El «¿y si?» de 1989
Desde hace semanas, la escena se retransmite en las pantallas de televisión de todo el mundo, como si los acontecimientos fuesen noticia de última hora: berlineses felices bailando encima del infame Muro, derribado hace 20 años, el 9 de noviembre de 1989. «Die Mauer ist ... Weck», gritaba la gente, levantando el puño en el aire ante las cámaras en la Puerta de Brandemburgo. «¡El muro ha desaparecido!».
Sin duda, ésta es una de las imágenes representativas del siglo XX. Para los estadounidenses, en especial, era el emblema totémico de la victoria en la Guerra Fría. Pero, para quien estuvo allí aquella noche, como estaba yo, trabajando de corresponsal para «Newsweek», el momento es más ambiguo, sobre todo con la perspectiva que dan dos décadas. Dicho de manera sencilla, la historia podría haber sido muy distinta, y estuvo a punto de serlo.
Egon Krenz, el jefe comunista de la República Democrática Alemana, lo llamó una «metedura de pata». Estaba saboreando un raro momento de triunfo cuando el portavoz de su partido se le presentó a media tarde del 9 de noviembre. «¿Algo que anunciar?», preguntó inocentemente Günter Schabowski. Krenz dudó, y pasó una nota. Era para anunciar una gran iniciativa que sólo unas horas antes había obligado al Parlamento a aprobar, y que la inquieta población del país llevaba semanas reclamando en las calles: el derecho a viajar. Krenz tenía intención de concederles ese derecho, pero no hasta el día siguiente.
Estrictamente hablando, el Muro no habría caído. Habría sido abierto, no asaltado. Lo habrían hecho los comunistas, no el pueblo. El cambio podría haberse producido a través de una evolución, no de una revolución. ¿Habrían sido Krenz y los reformadores comunistas que se habían hecho con el poder sólo unas semanas antes capaces de canalizar el descontento popular, o incluso neutralizarlo?
El juego del «¿y si?» podría prolongarse. Sin el drama de esa noche, con todas sus imágenes inspiradoras, ¿se habría producido una semana después la Revolución de Terciopelo en Praga? ¿Habrían reunido los rumanos la valentía para levantarse contra Nicolae Ceausescu un mes después? Las fichas de dominó de Europa del Este podrían haber caído de manera distinta. Y algunas podrían no haber caído en absoluto.
Cuarenta y ocho horas después de que los primeros alemanes se subieran encima del Muro, pasé una noche heladora con miles de berlineses occidentales en la encharcada Potzdammer Platz, en el viejo corazón del Berlín de preguerra.
El montículo del búnker de Hitler se curvaba suavemente bajo la tierra, a la distancia aproximada de un campo de fútbol. Una cuadrilla de obreros de Alemania del Este abría un nuevo paso en el Muro, avanzando a duras penas. Una grúa gigantesca se esforzaba por levantar una losa de tres metros y medio de alto, tirando de ella hacia delante y hacia atrás como un dinosaurio que masticara a su presa.
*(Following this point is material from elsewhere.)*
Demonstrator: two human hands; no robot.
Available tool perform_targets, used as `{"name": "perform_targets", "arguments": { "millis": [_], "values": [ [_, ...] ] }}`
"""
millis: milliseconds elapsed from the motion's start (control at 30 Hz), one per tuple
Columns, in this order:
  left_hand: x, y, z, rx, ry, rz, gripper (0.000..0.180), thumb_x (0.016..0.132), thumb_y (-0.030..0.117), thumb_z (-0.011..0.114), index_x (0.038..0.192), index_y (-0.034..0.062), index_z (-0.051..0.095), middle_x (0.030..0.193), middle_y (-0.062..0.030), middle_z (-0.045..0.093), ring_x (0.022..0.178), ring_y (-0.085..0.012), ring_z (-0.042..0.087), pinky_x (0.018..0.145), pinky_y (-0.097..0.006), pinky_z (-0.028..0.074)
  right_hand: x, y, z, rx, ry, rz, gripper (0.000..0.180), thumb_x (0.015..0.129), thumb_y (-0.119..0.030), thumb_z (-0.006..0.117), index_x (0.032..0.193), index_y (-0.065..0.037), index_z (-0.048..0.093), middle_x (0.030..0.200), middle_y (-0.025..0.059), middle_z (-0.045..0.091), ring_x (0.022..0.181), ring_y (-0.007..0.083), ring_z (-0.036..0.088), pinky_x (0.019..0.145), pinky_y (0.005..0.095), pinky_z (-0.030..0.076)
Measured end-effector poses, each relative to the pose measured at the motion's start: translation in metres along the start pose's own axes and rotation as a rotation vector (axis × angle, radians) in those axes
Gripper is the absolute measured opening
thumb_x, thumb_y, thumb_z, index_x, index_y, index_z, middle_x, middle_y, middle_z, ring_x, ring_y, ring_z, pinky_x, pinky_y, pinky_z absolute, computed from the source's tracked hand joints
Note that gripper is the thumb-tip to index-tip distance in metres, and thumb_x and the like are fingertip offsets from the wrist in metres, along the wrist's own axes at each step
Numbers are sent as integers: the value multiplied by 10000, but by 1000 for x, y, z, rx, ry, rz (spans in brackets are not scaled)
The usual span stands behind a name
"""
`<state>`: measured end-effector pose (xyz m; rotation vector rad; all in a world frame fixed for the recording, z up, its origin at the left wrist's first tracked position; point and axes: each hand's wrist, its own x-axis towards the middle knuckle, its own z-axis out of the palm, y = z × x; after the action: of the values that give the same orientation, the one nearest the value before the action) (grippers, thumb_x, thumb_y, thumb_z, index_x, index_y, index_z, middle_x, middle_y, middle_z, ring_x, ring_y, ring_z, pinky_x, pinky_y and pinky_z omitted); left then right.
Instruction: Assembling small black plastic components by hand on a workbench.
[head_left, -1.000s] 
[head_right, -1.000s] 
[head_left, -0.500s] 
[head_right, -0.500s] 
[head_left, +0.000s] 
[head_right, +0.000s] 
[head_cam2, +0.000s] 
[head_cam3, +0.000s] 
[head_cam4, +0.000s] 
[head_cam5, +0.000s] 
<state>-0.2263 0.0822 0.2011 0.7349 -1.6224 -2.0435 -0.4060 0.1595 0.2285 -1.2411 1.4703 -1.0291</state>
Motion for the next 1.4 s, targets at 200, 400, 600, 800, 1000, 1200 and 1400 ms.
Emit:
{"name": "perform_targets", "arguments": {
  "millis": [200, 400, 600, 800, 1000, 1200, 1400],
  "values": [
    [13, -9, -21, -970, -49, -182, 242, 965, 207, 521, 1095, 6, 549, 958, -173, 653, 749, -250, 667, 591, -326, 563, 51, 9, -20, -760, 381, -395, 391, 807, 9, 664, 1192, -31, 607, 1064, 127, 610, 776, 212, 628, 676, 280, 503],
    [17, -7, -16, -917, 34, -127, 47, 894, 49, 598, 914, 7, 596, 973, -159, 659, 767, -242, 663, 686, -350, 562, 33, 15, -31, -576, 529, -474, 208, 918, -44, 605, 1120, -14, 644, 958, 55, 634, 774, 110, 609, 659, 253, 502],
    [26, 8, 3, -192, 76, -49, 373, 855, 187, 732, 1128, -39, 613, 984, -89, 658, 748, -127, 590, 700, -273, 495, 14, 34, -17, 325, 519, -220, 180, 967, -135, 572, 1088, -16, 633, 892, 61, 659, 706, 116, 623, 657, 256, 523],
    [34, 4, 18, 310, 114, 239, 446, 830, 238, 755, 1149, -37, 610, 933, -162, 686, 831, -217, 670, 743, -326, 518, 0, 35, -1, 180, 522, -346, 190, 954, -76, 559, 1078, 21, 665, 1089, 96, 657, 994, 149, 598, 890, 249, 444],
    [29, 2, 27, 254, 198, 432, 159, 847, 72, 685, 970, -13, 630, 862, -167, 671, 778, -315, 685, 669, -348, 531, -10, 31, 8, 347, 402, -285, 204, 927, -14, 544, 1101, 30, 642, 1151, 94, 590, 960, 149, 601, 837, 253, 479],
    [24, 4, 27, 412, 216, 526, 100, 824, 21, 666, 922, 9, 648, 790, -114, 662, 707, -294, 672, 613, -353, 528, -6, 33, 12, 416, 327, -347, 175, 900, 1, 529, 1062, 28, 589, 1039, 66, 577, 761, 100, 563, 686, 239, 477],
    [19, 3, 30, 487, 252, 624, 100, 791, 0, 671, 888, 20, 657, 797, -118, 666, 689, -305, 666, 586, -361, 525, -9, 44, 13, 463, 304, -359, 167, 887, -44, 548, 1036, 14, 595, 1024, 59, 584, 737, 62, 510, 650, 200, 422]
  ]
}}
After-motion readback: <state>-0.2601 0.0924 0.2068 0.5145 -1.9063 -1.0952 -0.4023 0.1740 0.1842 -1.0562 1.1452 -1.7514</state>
Al fin, la losa cedió y se elevó por encima de las multitudes, retorciéndose lentamente, como si pendiera de una horca.
Los focos de la televisión iluminaban su superficie rota, garabateada con pintadas. Todos los conflictos no resueltos de Europa estaban en ese trozo de hormigón pintado: una esvástica neonazi, rostros surrealistas de los europeos muertos en la guerra, el Holocausto y las purgas de la policía secreta. Lo que más destacaba era una palabra: «Freiheit». Libertad.
¿Por qué esto y no aquello? La respuesta parece estar en esas incontables decisiones individuales tomadas en momentos clave, los accidentes del desbarajuste humano, como la «metedura de pata» de Schabowski, tan pequeña y tan comprensible, pero tan trascendental. Entre ellas estaban también las decisiones tomadas por los valientes manifestantes. Los que bailaron sobre el Muro, hace 20 años, tomaron su decisión.